At 102-104 Water Street, Charlottetown's Gainsford House is a building listed on the Canadian Register of Historic Places for architectural and historical reasons.

The heritage value of the Gainsford House lies in its role as the oldest surviving brick home in Charlottetown, its association with the Gainsford family, and its association with publisher of the Islander newspaper, John Ings, and its importance to the Water Street streetscape.

In 1832, the land on which the Gainsford House stands was deeded not to Elizabeth Gainsford herself but to three prominent citizens, Hon. T. Haviland, Daniel Brenan Esq. and Rev. B. McDonald in trust for her. Although it is a foreign concept today, until 1896, married women could not purchase, hold, or sell property on Prince Edward Island; it was placed in trust for them.

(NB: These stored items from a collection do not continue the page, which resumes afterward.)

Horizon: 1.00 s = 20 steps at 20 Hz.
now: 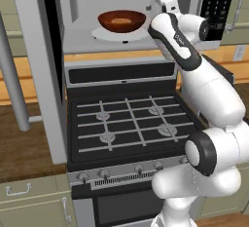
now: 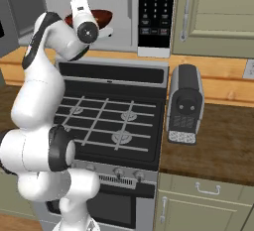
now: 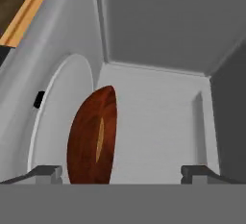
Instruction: Open the microwave, place the bowl with waffle inside the microwave, then close the microwave door and turn it on.
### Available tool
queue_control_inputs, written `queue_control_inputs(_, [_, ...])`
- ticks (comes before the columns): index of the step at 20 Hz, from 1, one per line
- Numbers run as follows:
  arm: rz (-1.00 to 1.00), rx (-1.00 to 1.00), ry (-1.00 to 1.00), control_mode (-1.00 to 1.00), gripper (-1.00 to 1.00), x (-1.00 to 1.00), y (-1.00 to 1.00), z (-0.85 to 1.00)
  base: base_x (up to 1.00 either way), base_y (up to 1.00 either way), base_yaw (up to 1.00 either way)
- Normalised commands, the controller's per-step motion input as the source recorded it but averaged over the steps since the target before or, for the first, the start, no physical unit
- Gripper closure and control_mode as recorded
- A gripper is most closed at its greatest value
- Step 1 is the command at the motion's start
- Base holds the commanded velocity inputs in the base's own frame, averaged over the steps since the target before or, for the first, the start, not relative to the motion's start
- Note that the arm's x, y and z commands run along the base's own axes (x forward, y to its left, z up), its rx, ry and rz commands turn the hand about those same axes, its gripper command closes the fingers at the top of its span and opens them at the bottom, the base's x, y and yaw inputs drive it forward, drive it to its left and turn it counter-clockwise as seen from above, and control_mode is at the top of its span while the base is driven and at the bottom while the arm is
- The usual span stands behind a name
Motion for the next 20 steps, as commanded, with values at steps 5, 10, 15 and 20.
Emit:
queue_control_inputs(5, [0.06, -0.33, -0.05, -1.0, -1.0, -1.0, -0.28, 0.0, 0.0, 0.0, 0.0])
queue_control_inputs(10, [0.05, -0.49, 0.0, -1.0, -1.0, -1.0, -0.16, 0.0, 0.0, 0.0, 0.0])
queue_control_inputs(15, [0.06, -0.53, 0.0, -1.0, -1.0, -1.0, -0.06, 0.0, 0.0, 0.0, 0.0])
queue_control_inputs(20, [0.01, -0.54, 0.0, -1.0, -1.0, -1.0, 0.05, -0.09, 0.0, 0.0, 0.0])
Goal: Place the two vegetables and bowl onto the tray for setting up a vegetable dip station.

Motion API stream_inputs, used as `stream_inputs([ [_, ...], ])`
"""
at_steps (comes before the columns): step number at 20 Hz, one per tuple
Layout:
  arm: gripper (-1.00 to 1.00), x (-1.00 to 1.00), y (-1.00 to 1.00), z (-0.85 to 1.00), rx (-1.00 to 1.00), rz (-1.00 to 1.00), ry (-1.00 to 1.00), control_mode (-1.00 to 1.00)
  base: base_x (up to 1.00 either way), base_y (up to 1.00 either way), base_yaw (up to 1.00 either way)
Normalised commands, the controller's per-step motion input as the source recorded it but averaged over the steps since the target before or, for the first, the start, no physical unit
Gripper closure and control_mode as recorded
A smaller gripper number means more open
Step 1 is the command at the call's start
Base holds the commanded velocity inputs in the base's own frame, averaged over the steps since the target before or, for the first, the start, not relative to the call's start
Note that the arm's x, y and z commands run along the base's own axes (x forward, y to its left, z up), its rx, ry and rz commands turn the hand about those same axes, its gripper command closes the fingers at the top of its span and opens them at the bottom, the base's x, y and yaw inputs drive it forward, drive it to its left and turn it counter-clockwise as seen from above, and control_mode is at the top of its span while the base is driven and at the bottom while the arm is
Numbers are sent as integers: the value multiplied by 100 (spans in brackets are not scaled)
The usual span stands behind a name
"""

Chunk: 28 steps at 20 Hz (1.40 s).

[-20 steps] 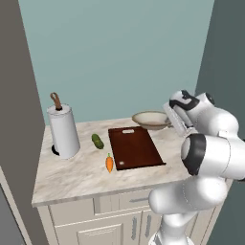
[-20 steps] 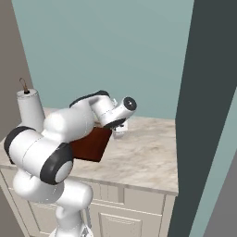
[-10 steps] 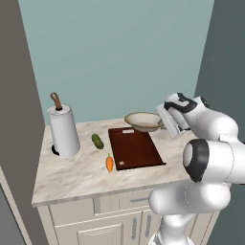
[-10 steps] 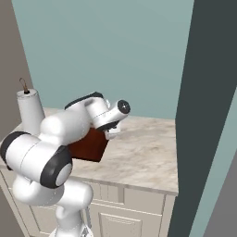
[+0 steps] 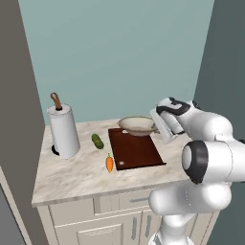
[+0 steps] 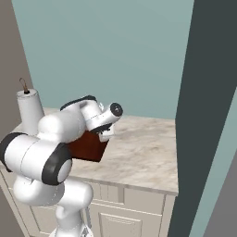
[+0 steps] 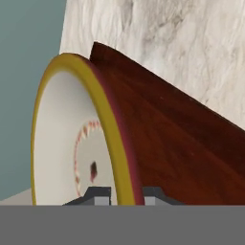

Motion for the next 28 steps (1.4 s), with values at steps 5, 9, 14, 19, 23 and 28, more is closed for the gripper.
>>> stream_inputs([
  [5,100,0,14,-34,0,0,1,-100,0,0,0],
  [9,100,5,12,-23,1,0,0,-100,0,0,0],
  [14,100,5,8,-14,1,0,0,-100,0,0,0],
  [19,100,2,7,-8,0,0,-3,-100,0,0,0],
  [23,100,0,4,-8,0,0,-4,-100,0,0,0],
  [28,100,0,3,-12,0,0,-7,-100,0,0,0],
])
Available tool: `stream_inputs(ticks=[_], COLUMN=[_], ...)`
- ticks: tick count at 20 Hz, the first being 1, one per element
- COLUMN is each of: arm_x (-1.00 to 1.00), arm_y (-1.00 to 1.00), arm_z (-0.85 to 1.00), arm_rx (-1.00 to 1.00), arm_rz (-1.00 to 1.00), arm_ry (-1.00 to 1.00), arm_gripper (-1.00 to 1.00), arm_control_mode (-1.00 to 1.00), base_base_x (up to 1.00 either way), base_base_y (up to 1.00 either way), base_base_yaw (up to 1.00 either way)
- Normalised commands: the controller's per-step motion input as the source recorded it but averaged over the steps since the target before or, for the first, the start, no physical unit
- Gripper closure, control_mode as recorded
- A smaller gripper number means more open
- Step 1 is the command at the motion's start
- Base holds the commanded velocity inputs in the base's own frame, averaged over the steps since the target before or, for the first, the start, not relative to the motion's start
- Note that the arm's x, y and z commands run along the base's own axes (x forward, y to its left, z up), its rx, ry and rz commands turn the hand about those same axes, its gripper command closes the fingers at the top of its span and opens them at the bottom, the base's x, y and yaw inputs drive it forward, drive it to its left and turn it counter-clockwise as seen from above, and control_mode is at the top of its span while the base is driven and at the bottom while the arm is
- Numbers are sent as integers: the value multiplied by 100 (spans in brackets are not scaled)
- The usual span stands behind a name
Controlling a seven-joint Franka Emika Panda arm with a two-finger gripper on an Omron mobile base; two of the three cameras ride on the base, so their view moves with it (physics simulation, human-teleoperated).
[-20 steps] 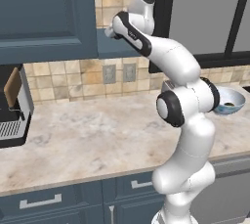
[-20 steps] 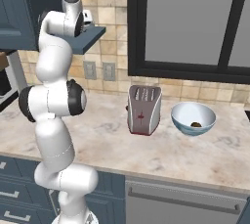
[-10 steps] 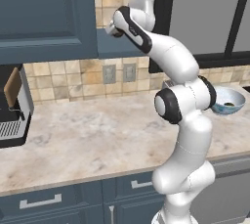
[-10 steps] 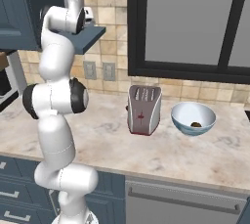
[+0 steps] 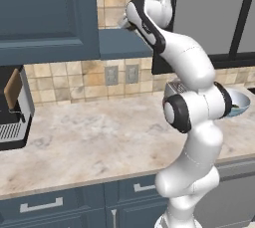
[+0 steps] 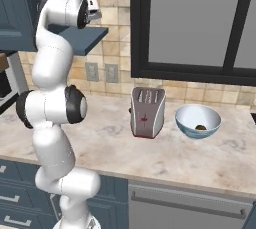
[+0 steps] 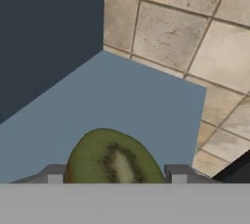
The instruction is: Pick the kiwis from the cabinet and place them in one bowl. Pick the lemon from the sink and place it in the other bowl.
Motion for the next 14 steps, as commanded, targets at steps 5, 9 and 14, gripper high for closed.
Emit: stream_inputs(ticks=[5, 9, 14], arm_x=[-95, -100, -100], arm_y=[-23, -6, -15], arm_z=[4, -1, -9], arm_rx=[0, 0, 0], arm_rz=[-9, -3, 0], arm_ry=[0, -4, -5], arm_gripper=[100, 100, 100], arm_control_mode=[-100, -100, -100], base_base_x=[0, 0, 0], base_base_y=[0, 0, 0], base_base_yaw=[0, 0, 0])
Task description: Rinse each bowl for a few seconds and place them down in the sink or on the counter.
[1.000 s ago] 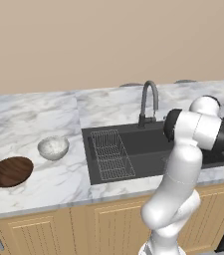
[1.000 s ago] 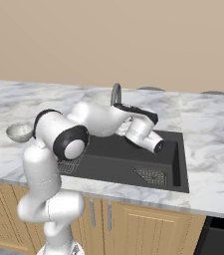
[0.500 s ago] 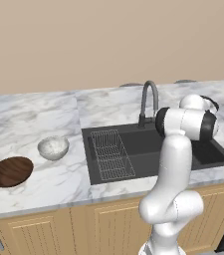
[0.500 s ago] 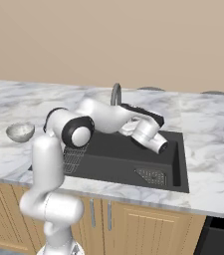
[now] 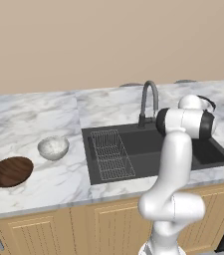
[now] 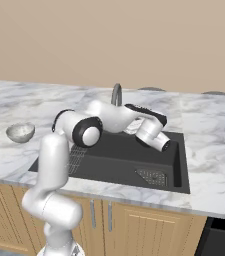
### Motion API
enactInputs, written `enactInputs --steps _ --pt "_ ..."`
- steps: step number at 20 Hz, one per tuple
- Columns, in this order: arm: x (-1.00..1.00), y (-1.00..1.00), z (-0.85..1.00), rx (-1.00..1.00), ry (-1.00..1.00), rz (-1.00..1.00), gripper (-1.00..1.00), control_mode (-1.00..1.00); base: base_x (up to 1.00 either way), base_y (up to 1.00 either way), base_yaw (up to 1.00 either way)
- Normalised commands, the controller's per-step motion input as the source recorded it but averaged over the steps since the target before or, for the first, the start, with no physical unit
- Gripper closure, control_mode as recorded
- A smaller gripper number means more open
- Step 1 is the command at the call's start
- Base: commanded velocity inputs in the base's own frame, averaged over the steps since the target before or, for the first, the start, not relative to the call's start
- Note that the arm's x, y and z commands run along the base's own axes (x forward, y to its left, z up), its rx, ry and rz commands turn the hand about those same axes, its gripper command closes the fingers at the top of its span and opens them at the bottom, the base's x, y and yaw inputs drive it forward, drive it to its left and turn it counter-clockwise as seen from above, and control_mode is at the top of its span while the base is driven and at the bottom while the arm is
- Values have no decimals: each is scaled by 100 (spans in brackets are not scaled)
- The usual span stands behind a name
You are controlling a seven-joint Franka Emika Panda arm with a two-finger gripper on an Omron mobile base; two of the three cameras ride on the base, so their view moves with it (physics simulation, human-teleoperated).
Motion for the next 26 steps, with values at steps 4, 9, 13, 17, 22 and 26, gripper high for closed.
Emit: enactInputs --steps 4,9,13,17,22,26 --pt "15 7 -12 0 0 0 -100 -100 0 0 0" --pt "13 5 -13 0 0 0 -100 -100 0 0 0" --pt "19 6 -11 0 0 0 -100 -100 0 0 0" --pt "27 5 -9 0 0 -1 -100 -100 0 0 0" --pt "34 0 -12 1 0 -1 -100 -100 0 0 0" --pt "34 -7 -20 2 0 -1 -100 -100 0 0 0"
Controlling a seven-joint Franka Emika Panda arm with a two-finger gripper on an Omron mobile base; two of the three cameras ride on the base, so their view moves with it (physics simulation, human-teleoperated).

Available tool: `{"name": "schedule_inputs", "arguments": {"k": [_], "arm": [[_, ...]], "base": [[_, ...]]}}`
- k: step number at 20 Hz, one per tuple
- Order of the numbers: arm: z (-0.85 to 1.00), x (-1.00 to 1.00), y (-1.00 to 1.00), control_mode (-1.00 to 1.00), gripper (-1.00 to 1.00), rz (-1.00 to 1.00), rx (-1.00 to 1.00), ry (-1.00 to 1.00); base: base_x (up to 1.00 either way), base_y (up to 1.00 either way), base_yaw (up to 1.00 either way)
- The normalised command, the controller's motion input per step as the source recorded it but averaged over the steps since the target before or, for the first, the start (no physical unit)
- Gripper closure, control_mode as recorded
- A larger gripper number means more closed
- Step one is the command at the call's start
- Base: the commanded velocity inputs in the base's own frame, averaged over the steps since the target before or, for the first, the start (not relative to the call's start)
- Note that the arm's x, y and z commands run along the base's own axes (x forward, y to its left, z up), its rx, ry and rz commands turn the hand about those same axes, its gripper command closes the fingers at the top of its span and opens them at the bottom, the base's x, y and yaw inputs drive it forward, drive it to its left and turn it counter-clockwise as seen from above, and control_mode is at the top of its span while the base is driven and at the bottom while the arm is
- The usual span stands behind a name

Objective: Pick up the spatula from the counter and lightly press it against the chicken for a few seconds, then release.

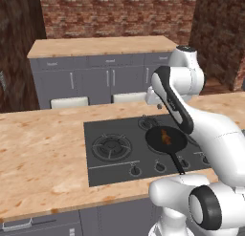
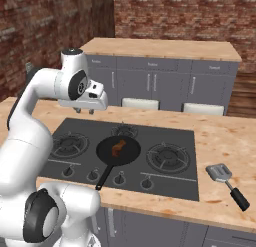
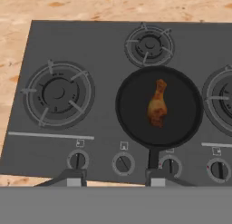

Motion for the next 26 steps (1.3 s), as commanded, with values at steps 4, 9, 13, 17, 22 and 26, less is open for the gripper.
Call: {"name": "schedule_inputs", "arguments": {"k": [4, 9, 13, 17, 22, 26], "arm": [[0.0, -0.11, 0.0, -1.0, -1.0, 0.0, 0.0, -0.02], [0.0, -0.48, -0.08, -1.0, -1.0, -0.05, 0.0, -0.07], [-0.1, -0.43, -0.31, -1.0, -1.0, -0.07, 0.0, -0.04], [-0.06, -0.27, -0.46, -1.0, -1.0, -0.05, 0.0, 0.0], [0.0, -0.12, -0.43, -1.0, -1.0, 0.0, 0.0, -0.01], [0.0, -0.01, -0.34, -1.0, -1.0, 0.05, 0.0, 0.0]], "base": [[0.0, 0.0, 0.0], [0.0, 0.0, 0.0], [0.0, 0.0, 0.0], [0.0, 0.0, 0.0], [0.0, 0.0, 0.0], [0.0, 0.0, 0.0]]}}
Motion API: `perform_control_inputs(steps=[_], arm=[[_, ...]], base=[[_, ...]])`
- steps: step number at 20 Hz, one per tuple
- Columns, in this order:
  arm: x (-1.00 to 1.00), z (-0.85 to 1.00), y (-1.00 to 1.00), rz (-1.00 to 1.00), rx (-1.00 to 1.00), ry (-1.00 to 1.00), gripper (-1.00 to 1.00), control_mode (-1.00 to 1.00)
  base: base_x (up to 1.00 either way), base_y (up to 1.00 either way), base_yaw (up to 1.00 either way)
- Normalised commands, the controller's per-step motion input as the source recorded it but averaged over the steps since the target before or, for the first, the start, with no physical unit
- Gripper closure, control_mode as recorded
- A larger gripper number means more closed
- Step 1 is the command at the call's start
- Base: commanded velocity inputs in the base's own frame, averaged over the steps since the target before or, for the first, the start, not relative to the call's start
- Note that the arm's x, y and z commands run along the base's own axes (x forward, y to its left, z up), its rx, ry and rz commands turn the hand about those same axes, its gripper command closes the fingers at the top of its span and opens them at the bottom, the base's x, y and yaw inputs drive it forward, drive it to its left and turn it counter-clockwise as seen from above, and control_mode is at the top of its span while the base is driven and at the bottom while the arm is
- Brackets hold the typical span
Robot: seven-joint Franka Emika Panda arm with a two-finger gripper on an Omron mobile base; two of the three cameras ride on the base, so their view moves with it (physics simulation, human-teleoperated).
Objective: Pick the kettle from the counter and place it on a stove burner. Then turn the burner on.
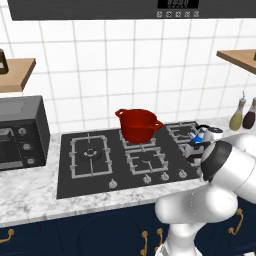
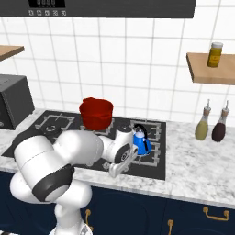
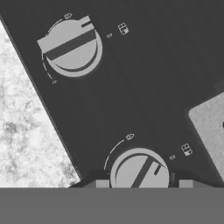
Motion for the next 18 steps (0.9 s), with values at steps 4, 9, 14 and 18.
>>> perform_control_inputs(steps=[4, 9, 14, 18], arm=[[-0.11, 0.0, 0.05, 0.26, 0.0, -0.01, 1.0, -1.0], [-0.06, 0.0, 0.04, 0.21, 0.0, -0.01, -1.0, -1.0], [-0.01, 0.08, 0.08, 0.17, 0.0, 0.0, -1.0, -1.0], [-0.03, 0.24, 0.0, 0.16, 0.0, -0.05, -1.0, -1.0]], base=[[0.0, 0.0, 0.0], [0.0, 0.0, 0.0], [0.0, 0.0, 0.0], [0.0, 0.0, 0.0]])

The Gainsford House was constructed at some point between 1832 and 1834 of brick. Most homes at this point in Charlottetown’s history were being constructed of wood, however a house on Richmond Street which has not survived had been constructed of brick as early as 1823. The decision to build in brick may have been influenced by the fact that John Gainsford was a partner in a brickyard and made his own bricks. The Gainsfords decision to build in brick proved to be a wise one, as a devastating fire swept through the area in 1857. The building was the only one to survive in the area, partially because of its construction material, but also through the “extraordinary exertions, and the constant application of wet sheets and blankets to the roof”.

When the house was built, the Gainsfords' lived in the western section and rented the eastern section to the publisher of the Islander newspaper and Queens Printer, John Ings. After Elizabeth Gainsford died in 1852, John Gainsford sold the eastern section to John Ings and the western section to plasterer, James Connell. Connell sold his section to Archibald Kennedy in 1863, but Ings would stay on until 1908.

In 1847, Ings built an addition to the eastern side of the Gainsford House, where he would publish the Islander newspaper and operate a reading room. Later in the early twentieth century, the western side of the Gainsford House also received an extension. This small wooden addition, with a brick facade, housed veterinarian, James L MacMillan’s office.